What are the key components to include in a 3-year income statement?

The key components of a 3-year income statement include revenue, cost of goods sold (COGS), and operating expenses.

Additionally, you should include other income, interest expenses, and taxes to get a comprehensive view of your financial performance.

Finally, ensure to calculate the net income for each year to understand your profitability over the period.

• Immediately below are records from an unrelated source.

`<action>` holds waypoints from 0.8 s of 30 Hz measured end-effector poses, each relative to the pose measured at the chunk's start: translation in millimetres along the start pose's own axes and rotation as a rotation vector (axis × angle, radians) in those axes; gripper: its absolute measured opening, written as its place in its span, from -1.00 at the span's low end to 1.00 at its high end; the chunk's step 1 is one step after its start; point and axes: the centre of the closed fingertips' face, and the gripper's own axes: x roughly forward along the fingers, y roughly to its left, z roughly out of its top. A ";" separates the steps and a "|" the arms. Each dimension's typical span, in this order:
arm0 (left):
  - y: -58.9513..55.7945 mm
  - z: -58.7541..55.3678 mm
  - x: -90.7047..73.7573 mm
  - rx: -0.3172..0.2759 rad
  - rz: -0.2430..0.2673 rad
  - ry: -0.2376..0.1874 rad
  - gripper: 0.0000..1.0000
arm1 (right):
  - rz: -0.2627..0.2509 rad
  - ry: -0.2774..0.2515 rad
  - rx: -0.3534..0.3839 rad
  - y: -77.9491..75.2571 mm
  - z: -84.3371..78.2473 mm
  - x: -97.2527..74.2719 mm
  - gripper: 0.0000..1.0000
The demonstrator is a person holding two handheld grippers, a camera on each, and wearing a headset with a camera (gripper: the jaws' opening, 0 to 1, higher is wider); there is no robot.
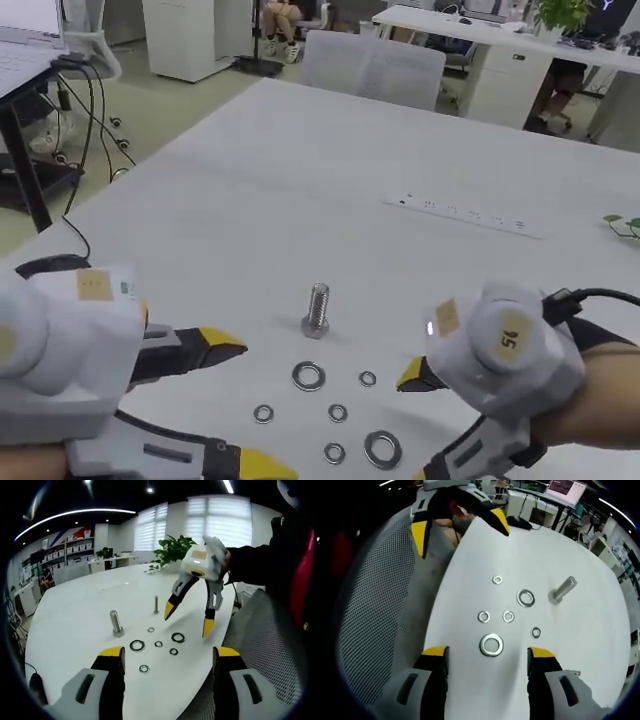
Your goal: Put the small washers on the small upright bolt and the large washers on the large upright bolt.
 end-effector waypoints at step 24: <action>20.3 -3.5 -4.5 -0.016 0.048 -0.036 0.34 | 0.033 0.146 0.005 -6.6 -2.8 23.8 -0.32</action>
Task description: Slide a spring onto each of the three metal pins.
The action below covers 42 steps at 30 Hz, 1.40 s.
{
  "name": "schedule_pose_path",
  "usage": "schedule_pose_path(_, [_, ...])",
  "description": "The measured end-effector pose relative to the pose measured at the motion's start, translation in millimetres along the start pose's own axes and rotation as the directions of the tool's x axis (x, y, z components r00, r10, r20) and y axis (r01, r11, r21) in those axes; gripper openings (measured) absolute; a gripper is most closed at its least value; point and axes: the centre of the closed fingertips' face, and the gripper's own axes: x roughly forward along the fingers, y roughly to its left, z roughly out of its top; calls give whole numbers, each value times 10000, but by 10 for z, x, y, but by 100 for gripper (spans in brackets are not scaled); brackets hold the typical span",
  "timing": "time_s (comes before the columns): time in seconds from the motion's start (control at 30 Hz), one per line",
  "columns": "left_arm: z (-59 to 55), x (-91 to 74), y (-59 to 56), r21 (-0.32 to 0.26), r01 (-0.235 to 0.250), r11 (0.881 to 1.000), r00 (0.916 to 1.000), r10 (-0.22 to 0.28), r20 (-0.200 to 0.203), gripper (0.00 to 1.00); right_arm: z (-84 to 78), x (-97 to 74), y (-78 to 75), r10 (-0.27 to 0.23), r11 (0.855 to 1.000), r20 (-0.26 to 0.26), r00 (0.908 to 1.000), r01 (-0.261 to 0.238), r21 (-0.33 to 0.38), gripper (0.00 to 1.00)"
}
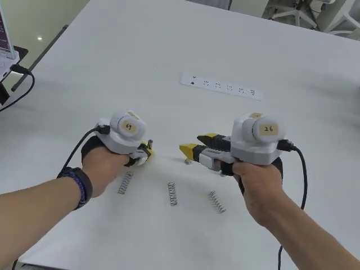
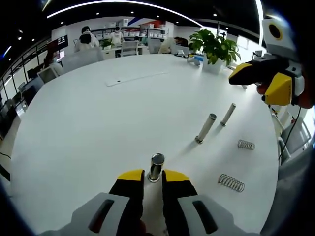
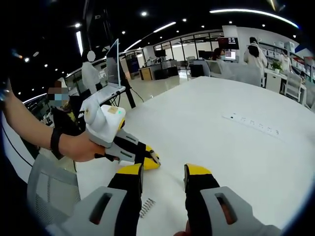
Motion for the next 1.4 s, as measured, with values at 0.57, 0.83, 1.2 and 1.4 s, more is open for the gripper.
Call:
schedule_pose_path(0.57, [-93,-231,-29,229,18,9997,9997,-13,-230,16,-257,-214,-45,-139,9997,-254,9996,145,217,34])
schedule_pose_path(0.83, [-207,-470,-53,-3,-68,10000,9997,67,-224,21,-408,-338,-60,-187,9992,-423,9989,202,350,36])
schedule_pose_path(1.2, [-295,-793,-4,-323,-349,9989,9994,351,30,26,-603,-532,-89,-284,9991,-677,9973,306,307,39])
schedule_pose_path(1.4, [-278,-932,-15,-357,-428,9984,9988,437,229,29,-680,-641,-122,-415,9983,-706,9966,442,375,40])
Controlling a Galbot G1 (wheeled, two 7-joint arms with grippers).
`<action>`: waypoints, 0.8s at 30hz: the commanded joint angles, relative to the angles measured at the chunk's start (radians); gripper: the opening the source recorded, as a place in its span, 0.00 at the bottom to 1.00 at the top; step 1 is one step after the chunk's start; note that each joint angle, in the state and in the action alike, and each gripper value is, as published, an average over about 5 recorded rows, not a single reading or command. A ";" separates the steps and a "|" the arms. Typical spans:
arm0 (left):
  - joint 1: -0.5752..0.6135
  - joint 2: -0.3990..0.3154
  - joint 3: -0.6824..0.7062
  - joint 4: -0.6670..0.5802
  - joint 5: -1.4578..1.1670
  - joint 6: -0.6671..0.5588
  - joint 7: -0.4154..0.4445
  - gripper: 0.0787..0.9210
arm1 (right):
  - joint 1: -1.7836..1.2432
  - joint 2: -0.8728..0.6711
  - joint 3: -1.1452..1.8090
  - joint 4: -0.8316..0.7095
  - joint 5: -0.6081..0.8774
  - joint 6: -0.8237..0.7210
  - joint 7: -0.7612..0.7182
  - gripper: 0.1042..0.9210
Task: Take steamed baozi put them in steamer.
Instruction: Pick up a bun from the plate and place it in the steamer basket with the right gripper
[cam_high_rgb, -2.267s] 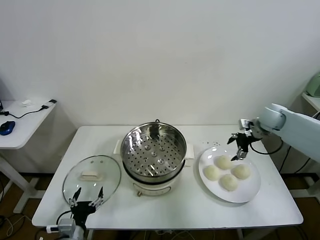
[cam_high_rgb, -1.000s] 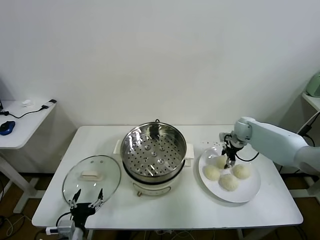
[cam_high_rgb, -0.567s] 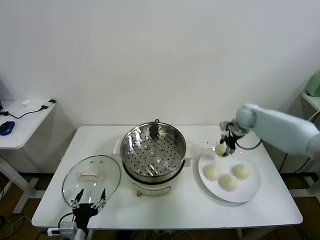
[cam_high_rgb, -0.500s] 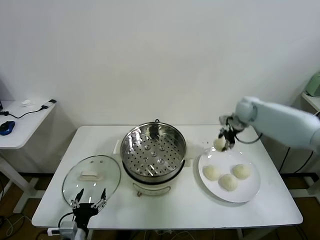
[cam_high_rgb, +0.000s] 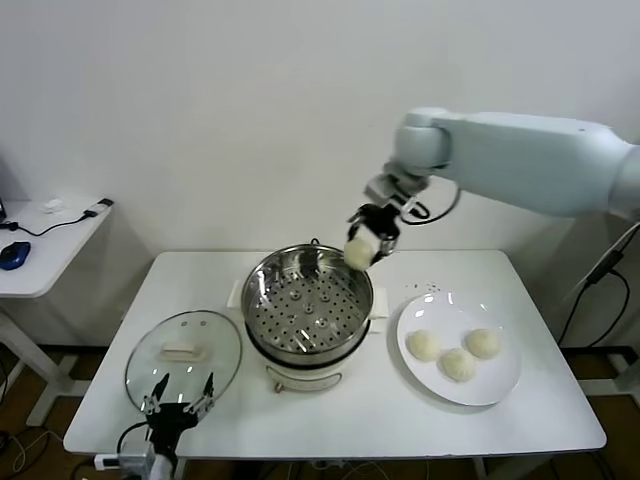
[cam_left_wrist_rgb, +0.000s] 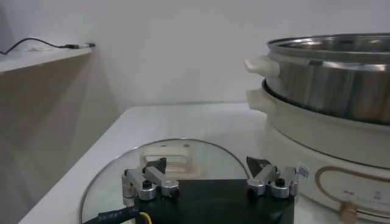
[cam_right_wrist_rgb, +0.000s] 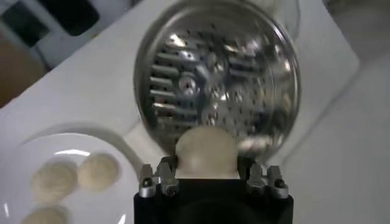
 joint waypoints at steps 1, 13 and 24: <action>0.003 0.002 0.003 0.000 0.003 -0.005 -0.001 0.88 | -0.191 0.193 0.105 -0.233 -0.343 0.359 -0.003 0.66; 0.003 0.004 0.009 0.006 0.004 -0.010 -0.001 0.88 | -0.385 0.296 0.186 -0.509 -0.470 0.444 0.028 0.66; -0.004 0.007 0.005 0.015 -0.004 -0.016 -0.002 0.88 | -0.439 0.387 0.254 -0.707 -0.540 0.461 0.078 0.66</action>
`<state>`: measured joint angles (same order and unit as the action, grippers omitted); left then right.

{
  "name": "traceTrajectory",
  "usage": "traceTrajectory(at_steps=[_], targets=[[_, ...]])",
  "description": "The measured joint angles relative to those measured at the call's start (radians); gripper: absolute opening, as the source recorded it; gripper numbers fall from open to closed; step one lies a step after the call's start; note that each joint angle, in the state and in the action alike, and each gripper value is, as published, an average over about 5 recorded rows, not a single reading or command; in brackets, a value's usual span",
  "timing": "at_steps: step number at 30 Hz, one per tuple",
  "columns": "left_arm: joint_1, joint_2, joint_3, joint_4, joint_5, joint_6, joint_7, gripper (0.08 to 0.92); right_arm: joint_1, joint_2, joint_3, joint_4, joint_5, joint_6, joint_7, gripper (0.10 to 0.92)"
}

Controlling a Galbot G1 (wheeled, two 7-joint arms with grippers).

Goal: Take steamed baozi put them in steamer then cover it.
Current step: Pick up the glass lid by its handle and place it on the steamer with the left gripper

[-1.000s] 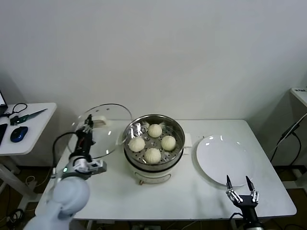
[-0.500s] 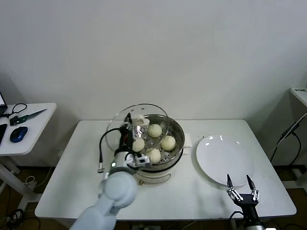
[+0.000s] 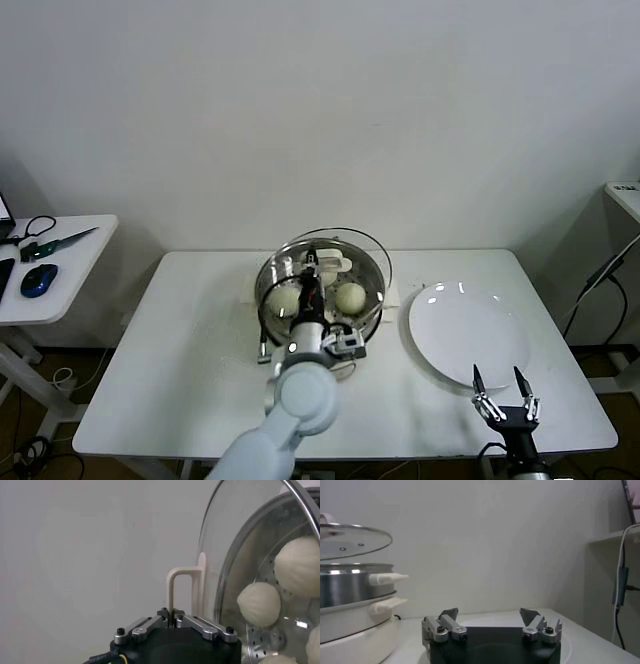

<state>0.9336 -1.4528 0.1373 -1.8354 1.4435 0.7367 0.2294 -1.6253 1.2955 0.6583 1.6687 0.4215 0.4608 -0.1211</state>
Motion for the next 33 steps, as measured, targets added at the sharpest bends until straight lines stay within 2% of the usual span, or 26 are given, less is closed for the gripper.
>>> traceTrajectory(at_steps=[33], targets=[[0.024, -0.043, -0.019, 0.11, 0.135, -0.022, -0.007, 0.137, 0.0, 0.017, 0.003, 0.009, -0.009, 0.016, 0.004, 0.823]])
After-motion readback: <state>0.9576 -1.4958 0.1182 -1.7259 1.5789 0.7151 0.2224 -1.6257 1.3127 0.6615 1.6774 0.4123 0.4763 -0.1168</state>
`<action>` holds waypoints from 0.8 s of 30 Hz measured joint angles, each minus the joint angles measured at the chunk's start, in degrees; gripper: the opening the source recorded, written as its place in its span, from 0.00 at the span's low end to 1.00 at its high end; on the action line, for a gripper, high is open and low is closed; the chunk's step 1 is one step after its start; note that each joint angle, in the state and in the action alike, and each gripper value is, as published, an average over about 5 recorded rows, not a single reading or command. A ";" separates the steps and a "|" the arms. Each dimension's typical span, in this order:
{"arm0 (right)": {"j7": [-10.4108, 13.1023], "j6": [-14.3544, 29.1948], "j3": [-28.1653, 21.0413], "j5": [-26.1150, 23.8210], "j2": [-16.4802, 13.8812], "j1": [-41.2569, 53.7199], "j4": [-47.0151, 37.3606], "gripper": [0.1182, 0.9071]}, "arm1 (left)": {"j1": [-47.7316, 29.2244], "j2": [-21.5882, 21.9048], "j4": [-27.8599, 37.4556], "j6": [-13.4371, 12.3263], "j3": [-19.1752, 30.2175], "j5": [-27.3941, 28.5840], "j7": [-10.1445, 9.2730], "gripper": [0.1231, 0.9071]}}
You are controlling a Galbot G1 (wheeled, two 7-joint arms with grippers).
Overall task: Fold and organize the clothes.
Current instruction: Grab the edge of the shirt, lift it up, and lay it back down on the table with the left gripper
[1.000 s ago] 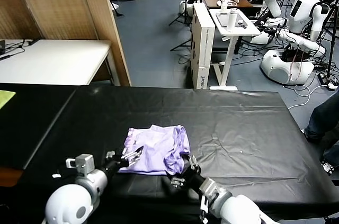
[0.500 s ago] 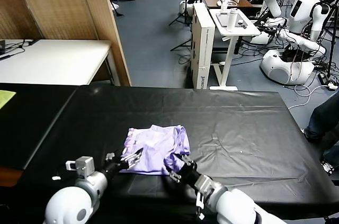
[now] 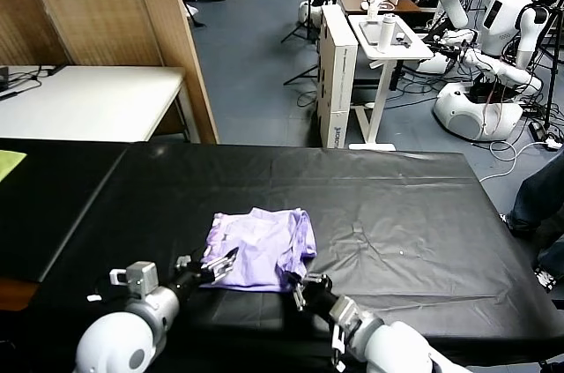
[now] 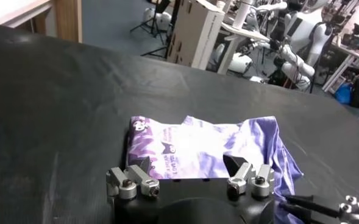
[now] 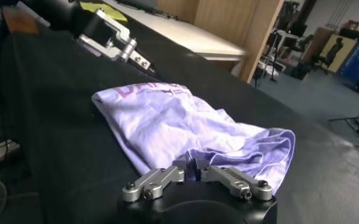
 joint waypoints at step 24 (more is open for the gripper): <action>6.08 -1.83 14.89 14.73 0.33 -10.34 9.05 0.90 | -0.19 -0.57 0.13 -1.26 -0.32 0.49 0.46 1.00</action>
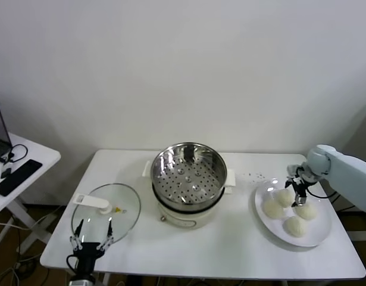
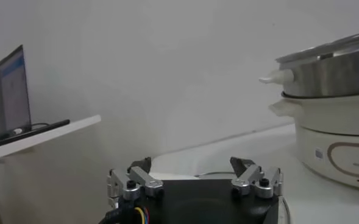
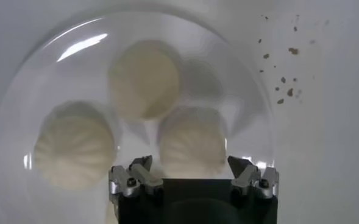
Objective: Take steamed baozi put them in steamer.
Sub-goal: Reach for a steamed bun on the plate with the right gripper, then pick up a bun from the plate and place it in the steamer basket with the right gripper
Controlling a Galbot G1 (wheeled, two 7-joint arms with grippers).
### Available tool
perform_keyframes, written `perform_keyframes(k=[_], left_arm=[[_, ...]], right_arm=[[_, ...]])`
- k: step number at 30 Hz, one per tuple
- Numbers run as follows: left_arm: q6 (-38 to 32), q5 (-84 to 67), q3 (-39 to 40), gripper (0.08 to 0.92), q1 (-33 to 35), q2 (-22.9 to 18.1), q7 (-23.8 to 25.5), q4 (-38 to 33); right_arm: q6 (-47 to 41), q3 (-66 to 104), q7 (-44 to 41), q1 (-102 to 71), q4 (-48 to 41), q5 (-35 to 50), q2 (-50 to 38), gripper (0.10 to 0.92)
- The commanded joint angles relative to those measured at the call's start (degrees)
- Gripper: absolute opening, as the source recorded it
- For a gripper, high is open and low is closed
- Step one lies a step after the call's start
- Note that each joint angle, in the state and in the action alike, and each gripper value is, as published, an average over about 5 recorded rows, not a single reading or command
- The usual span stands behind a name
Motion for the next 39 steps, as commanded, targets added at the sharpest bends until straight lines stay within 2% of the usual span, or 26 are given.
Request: perform_keyframes(k=[1,11,14,28,39], left_arm=[[-0.1,0.2,0.0,0.823,-0.1,0.0,0.0,0.2],[-0.3,0.4,-0.5,0.823,-0.1,0.3,-0.1,0.4],[-0.3,0.4,-0.4,0.823,-0.1,0.3,-0.1,0.4],[-0.4,0.9,-0.4,0.823,0.1,0.7,-0.1,0.0],[-0.5,1.4,0.0,0.823,0.0,0.6,-0.1,0.0]], right_arm=[[0.1,1.1,0.1,-0.9,-0.3,-0.2,0.0,0.8],[0.1,1.6,0.0,-1.1,0.8,0.0,-0.7,0.61],[0.2,1.6,0.0,-0.7,1.5,0.2,-1.2,0.576],[3.5,-14.2,-1.7,19.5,14.0,6.7,-5.5,0.568],[12.0,-23.5,-3.3,37.7,17.2,16.6,1.1,0.568]])
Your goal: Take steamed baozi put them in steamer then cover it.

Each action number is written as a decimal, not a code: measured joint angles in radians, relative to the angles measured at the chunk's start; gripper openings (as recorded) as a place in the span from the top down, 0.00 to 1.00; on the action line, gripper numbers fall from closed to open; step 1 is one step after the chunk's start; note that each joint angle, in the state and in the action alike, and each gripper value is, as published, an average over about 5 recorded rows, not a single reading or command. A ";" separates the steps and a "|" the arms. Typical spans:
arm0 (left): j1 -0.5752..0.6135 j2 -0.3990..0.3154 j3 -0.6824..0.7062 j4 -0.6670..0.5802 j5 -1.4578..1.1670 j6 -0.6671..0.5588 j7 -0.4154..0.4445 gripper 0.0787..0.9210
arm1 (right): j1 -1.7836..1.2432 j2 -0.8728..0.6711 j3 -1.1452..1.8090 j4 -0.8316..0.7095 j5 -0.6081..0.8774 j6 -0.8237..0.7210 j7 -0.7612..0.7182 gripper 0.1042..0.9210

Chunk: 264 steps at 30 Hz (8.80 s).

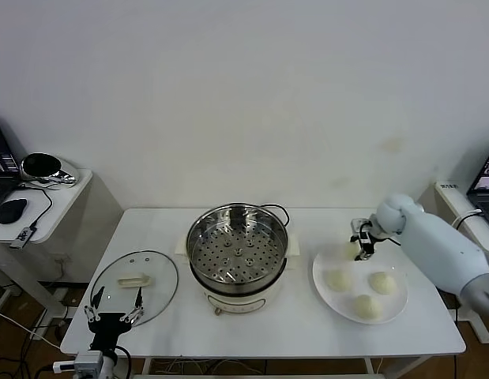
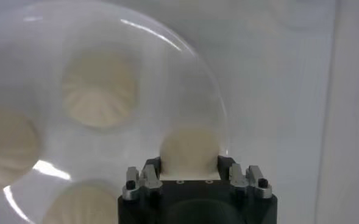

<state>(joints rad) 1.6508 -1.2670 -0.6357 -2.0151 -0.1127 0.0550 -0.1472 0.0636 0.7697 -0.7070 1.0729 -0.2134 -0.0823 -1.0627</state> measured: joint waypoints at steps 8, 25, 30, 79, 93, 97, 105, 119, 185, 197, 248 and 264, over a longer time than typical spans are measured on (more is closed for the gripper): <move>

How do you project revenue for the next three years?

To project revenue, start by analyzing historical sales data and identifying trends and growth rates.

Consider market conditions, industry benchmarks, and any planned business expansions or new product launches.

Typically, businesses aim for a revenue growth rate of 5% to 10% annually, but this can vary based on your specific circumstances.

What is a reasonable percentage for operating expenses relative to revenue?

Operating expenses typically range from 20% to 30% of revenue for most businesses.

This percentage can vary depending on the industry and the efficiency of your operations.

Regularly review and adjust your operating expenses to ensure they align with your revenue projections.

How can you estimate the cost of goods sold (COGS) for future years?

Estimate COGS by analyzing past data and considering any changes in supplier costs, production methods, or material prices.

Typically, COGS is 50% to 70% of revenue for many businesses, but this can vary widely by industry.

Adjust your estimates based on expected changes in your business operations or market conditions.

What tools can help simplify the creation of a 3-year income statement?

Spreadsheet software like Microsoft Excel or Google Sheets can be very useful for creating and managing income statements.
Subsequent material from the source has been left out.